CSPI Urges Reforms to Minimize Exposure to BSE; Bush Administration "Failed to Deliver" on Promises
Statement of CSPI Food Safety Director Caroline Smith DeWaal
November 23, 2004
In all probability, a small number of BSE-infected animals are circulating in North America, and it is prudent to assume that some are entering the feed and food chain. While consumers' risk of contracting the human form of the disease is minuscule, USDA and FDA should nevertheless implement steps to ensure that human and animal exposure to the agent that causes the disease is further minimized. We shouldn't react to Mad Cow disease in fits and starts as more cattle test positive. We should assume that some will test positive, but we shouldn't wait to protect the food supply.
The Bush Administration has failed to deliver on many of the promises it made when the first case of BSE was discovered. FDA should immediately implement long-promised regulations to strengthen the 1997 feed ban by eliminating plate waste, poultry litter, and cattle blood from cattle feed. Cattle evolved to eat grass, not garbage. In addition, the FDA should ban cattle parts from all animal feed, to further reduce the risk of the disease spreading to more cattle.

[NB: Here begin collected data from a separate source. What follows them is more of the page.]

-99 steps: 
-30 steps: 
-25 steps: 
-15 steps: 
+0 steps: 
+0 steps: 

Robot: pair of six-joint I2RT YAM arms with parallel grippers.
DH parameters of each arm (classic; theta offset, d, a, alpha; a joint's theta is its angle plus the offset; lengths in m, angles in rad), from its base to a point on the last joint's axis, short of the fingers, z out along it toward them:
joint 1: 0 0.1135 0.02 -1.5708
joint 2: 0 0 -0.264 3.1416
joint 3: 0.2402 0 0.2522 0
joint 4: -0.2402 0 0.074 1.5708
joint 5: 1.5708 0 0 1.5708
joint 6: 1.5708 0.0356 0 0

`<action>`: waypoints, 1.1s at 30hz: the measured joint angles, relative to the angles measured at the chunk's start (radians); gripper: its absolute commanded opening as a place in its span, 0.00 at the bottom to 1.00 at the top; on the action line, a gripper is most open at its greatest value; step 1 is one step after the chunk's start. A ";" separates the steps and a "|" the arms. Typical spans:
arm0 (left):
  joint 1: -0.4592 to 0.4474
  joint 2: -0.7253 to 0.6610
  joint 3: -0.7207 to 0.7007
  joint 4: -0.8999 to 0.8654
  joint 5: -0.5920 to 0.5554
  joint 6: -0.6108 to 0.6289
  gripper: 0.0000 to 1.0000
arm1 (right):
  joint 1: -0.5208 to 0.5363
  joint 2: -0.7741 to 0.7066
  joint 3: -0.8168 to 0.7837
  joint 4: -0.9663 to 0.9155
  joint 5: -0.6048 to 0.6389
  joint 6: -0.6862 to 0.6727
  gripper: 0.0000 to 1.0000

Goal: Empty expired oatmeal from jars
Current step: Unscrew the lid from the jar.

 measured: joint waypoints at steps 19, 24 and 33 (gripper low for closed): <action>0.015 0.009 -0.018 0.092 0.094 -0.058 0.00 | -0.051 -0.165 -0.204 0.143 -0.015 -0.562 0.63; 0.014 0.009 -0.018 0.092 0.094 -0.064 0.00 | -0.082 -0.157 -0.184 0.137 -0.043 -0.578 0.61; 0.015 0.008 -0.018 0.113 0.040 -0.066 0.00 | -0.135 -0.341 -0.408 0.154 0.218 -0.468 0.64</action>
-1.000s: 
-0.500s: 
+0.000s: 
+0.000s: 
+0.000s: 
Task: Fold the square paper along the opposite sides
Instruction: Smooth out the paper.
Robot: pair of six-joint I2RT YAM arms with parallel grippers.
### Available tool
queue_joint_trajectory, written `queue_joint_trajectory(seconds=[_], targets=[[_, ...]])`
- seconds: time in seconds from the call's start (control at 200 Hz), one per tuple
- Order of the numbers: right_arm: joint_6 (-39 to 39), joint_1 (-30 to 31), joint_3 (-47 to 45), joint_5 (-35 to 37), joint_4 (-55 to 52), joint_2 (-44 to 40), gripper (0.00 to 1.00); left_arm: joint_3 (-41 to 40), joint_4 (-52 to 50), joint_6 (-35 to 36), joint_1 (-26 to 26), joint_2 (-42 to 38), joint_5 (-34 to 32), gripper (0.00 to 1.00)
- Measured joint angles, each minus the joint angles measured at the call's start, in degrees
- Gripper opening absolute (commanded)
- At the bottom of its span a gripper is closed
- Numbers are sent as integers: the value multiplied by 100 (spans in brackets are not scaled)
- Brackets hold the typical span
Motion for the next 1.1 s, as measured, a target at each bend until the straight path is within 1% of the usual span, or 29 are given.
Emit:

An animal identification system is important to track cows that may have contracted BSE at the same time as any cows that test positive. USDA should phase in a requirement that cattle producers only market animals whose age and origin can be tracked. Most costs of this tracking system should be born by the beef industry. Low-cost forms of animal identification used in other countries include ear tags and tattoos.
While USDA has banned spinal and neck bones from animals 30 months and older from human food production and has promised to test more meat from "Advanced Meat Recovery" systems, those actions are not enough. USDA should ban all spinal and neck bones from food production, including AMR systems, and it should finalize a ban on downer cattle. These are reforms that would benefit both consumers, who want to be confident in the safety of their food, and the beef industry, which is suffering from importers' bans on American beef.
That said, the risk of contracting the human form of BSE is exceedingly small. In England, where beef-eating consumers may have been exposed many times during the early 1990s, when the epidemic in the cattle population peaked, only around 150 consumers contracted the disease. While the disease is horrible and inevitably fatal, it is nonetheless quite rare even in England.